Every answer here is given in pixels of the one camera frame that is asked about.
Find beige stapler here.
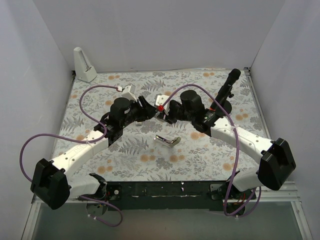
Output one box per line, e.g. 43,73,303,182
153,135,181,148

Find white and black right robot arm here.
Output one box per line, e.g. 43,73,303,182
157,90,296,199

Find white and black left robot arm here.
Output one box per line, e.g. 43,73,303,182
30,96,157,210

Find floral patterned table mat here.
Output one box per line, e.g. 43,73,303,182
60,70,257,181

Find black microphone stand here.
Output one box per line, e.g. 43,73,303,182
215,92,234,117

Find white metronome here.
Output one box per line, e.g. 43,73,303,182
73,47,98,83

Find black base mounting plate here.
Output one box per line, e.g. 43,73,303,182
77,180,248,213

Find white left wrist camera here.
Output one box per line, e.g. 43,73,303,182
116,84,137,102

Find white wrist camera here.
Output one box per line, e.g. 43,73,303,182
116,84,137,102
154,95,169,113

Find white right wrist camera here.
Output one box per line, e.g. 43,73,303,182
154,95,169,113

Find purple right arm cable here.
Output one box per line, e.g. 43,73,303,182
162,83,262,217

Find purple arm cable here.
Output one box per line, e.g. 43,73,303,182
162,83,262,217
19,84,124,228

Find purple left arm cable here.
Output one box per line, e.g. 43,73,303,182
19,84,124,228

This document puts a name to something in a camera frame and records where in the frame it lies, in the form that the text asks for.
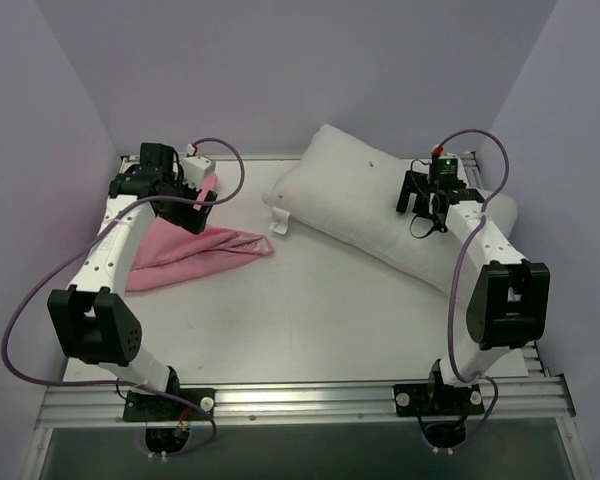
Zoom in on pink pillowcase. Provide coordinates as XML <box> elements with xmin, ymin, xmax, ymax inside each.
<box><xmin>124</xmin><ymin>172</ymin><xmax>276</xmax><ymax>292</ymax></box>

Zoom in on white pillow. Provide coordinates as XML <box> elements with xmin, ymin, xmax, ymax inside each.
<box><xmin>260</xmin><ymin>123</ymin><xmax>520</xmax><ymax>306</ymax></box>

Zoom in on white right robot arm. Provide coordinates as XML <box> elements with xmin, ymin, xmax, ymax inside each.
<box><xmin>396</xmin><ymin>171</ymin><xmax>550</xmax><ymax>413</ymax></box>

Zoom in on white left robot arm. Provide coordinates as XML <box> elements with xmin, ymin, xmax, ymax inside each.
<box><xmin>47</xmin><ymin>143</ymin><xmax>217</xmax><ymax>419</ymax></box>

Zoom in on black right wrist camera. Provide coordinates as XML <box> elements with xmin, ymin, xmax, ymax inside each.
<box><xmin>428</xmin><ymin>156</ymin><xmax>460</xmax><ymax>188</ymax></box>

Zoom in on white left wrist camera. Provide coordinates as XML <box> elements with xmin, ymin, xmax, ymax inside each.
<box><xmin>180</xmin><ymin>156</ymin><xmax>216</xmax><ymax>188</ymax></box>

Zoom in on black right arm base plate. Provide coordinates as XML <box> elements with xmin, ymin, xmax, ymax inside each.
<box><xmin>392</xmin><ymin>383</ymin><xmax>485</xmax><ymax>417</ymax></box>

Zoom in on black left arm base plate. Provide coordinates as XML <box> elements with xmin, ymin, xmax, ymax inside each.
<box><xmin>122</xmin><ymin>384</ymin><xmax>217</xmax><ymax>422</ymax></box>

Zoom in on aluminium front frame rail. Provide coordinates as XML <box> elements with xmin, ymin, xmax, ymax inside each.
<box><xmin>36</xmin><ymin>376</ymin><xmax>576</xmax><ymax>429</ymax></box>

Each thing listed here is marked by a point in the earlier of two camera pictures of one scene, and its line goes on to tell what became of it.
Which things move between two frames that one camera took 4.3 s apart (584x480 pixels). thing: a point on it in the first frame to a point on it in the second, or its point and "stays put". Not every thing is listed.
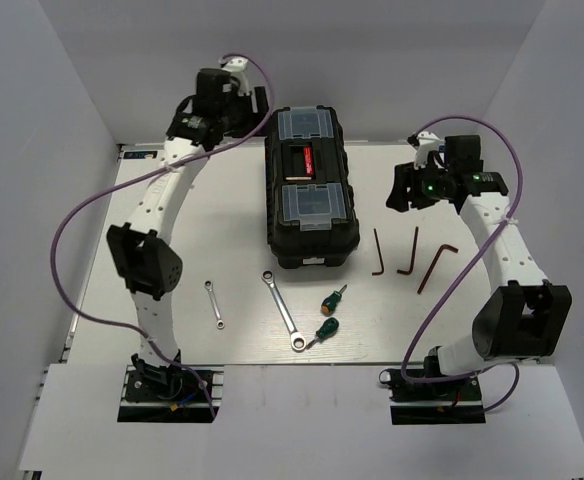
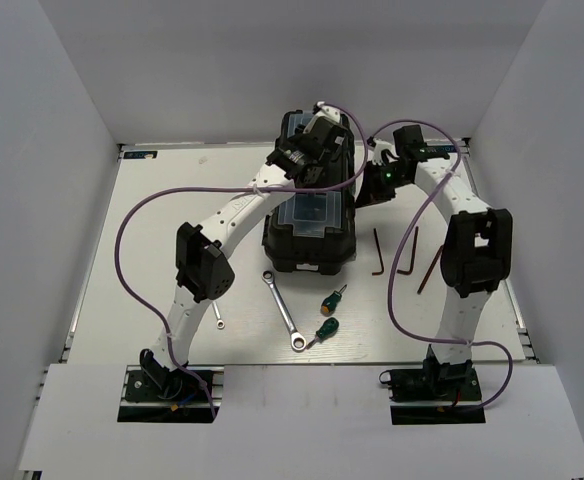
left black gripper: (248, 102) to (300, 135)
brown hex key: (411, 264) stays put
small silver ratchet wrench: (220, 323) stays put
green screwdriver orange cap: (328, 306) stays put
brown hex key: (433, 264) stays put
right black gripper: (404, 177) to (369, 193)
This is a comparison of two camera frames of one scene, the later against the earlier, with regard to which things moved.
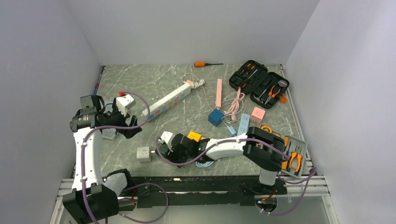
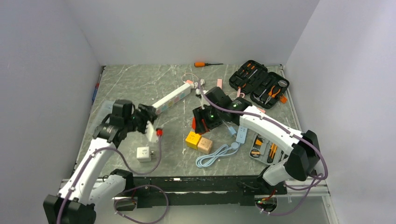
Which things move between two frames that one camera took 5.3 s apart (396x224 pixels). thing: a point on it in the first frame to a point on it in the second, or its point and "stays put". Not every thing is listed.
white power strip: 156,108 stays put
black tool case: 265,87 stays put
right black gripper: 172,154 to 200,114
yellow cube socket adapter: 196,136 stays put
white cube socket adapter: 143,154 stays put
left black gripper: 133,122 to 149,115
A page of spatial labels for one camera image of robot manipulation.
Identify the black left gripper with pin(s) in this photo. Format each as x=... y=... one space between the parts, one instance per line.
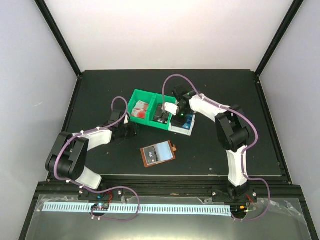
x=134 y=131

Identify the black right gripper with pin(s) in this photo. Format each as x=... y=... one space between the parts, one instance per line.
x=179 y=121

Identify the brown leather card holder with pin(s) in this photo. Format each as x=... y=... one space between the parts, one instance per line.
x=165 y=153

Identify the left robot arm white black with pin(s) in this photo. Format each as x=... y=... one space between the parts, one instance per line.
x=67 y=158

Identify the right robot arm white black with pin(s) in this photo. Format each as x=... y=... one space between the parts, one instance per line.
x=233 y=133

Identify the stack of blue cards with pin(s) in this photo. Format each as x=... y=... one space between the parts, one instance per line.
x=188 y=122

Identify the white bin with blue cards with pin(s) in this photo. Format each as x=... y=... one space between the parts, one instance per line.
x=180 y=130

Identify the stack of black cards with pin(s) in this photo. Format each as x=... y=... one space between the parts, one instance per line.
x=161 y=116

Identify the stack of white red cards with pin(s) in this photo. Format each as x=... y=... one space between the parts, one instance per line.
x=140 y=110

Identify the green bin with black cards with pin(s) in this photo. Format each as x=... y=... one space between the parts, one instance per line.
x=155 y=100

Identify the green bin with red cards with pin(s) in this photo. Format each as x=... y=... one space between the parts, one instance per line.
x=136 y=96

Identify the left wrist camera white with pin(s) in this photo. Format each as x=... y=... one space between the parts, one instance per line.
x=126 y=120

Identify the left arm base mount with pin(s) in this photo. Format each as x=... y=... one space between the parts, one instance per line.
x=104 y=193

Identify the white slotted cable duct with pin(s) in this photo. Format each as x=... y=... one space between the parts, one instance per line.
x=120 y=208

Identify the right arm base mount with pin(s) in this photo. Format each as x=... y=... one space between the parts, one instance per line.
x=231 y=194

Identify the black aluminium frame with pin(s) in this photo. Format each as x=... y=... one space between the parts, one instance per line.
x=201 y=162

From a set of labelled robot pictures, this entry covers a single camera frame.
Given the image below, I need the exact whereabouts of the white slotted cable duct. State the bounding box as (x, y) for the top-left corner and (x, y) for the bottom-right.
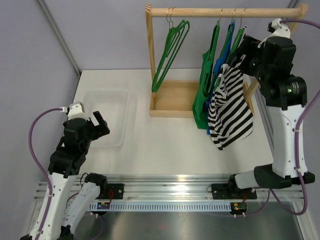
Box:
(88, 202), (231, 212)

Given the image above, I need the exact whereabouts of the green tank top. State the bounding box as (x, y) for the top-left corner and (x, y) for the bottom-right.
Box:
(192, 47), (216, 130)

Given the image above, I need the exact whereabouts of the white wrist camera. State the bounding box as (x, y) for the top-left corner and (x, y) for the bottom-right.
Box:
(257, 18), (291, 49)
(67, 101), (89, 121)

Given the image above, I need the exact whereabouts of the wooden clothes rack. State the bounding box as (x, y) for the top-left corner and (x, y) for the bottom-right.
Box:
(145, 3), (309, 118)

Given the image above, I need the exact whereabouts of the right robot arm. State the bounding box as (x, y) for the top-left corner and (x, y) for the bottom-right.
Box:
(226, 36), (316, 198)

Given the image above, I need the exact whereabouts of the green hanger of blue top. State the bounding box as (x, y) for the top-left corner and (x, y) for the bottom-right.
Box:
(217, 18), (235, 65)

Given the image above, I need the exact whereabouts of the purple cable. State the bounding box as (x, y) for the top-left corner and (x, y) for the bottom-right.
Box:
(28, 107), (63, 235)
(268, 19), (320, 216)

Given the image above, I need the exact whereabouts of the empty green hanger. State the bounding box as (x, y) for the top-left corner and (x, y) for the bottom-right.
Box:
(151, 19), (191, 93)
(152, 18), (188, 91)

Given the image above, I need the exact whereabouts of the white plastic basket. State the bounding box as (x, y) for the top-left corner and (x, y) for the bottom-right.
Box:
(82, 89), (130, 149)

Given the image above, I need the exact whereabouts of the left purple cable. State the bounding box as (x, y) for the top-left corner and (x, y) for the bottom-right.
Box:
(28, 107), (63, 235)

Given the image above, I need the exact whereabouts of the empty green hanger front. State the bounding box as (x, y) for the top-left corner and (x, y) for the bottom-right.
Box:
(151, 19), (191, 93)

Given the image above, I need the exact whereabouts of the empty green hanger back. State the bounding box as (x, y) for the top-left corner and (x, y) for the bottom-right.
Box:
(152, 18), (188, 91)

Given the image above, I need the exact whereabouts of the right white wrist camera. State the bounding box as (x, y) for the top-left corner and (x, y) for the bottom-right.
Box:
(257, 18), (291, 49)

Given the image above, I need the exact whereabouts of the striped black white tank top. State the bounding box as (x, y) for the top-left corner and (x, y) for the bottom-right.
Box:
(207, 63), (254, 151)

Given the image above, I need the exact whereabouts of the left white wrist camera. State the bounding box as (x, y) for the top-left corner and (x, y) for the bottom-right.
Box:
(67, 101), (89, 121)

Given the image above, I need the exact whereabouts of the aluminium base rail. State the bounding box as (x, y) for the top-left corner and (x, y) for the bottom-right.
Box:
(33, 173), (307, 201)

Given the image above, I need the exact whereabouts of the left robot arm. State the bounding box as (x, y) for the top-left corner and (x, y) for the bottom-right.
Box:
(22, 107), (110, 240)

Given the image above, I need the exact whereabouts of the green hanger of striped top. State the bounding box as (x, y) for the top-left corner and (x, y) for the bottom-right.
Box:
(213, 8), (247, 91)

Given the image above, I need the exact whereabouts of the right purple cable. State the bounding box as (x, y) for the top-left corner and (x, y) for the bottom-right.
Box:
(268, 19), (320, 216)

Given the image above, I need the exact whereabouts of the blue tank top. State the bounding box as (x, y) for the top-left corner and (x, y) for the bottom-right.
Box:
(205, 21), (237, 136)

+ + + +

Pictures are to be left out; the lines from the start of the records above through the line holding "This document puts" are to be returned exactly.

Every answer here is given in pixels of the one camera frame that is asked about.
Find beige stapler here.
Output one box per line, e.g. 43,73,303,182
153,135,181,148

Find white and black right robot arm here.
Output one box per line, e.g. 43,73,303,182
157,90,296,199

Find white and black left robot arm here.
Output one box per line, e.g. 43,73,303,182
30,96,157,210

Find floral patterned table mat here.
Output one box per line, e.g. 43,73,303,182
60,70,257,181

Find black microphone stand here.
Output one box per line, e.g. 43,73,303,182
215,92,234,117

Find white metronome here.
Output one box per line, e.g. 43,73,303,182
73,47,98,83

Find black base mounting plate here.
Output one box per line, e.g. 43,73,303,182
77,180,248,213

Find white left wrist camera here.
Output one box per line, e.g. 43,73,303,182
116,84,137,102

Find white wrist camera here.
Output one box per line, e.g. 43,73,303,182
116,84,137,102
154,95,169,113

Find white right wrist camera here.
Output one box per line, e.g. 43,73,303,182
154,95,169,113

Find purple right arm cable here.
Output one box per line, e.g. 43,73,303,182
162,83,262,217

Find purple arm cable here.
Output one box per line, e.g. 43,73,303,182
162,83,262,217
19,84,124,228

Find purple left arm cable here.
Output one box per line, e.g. 43,73,303,182
19,84,124,228

This document puts a name to something in a camera frame and records where in the frame it lies, in the form that the text asks for.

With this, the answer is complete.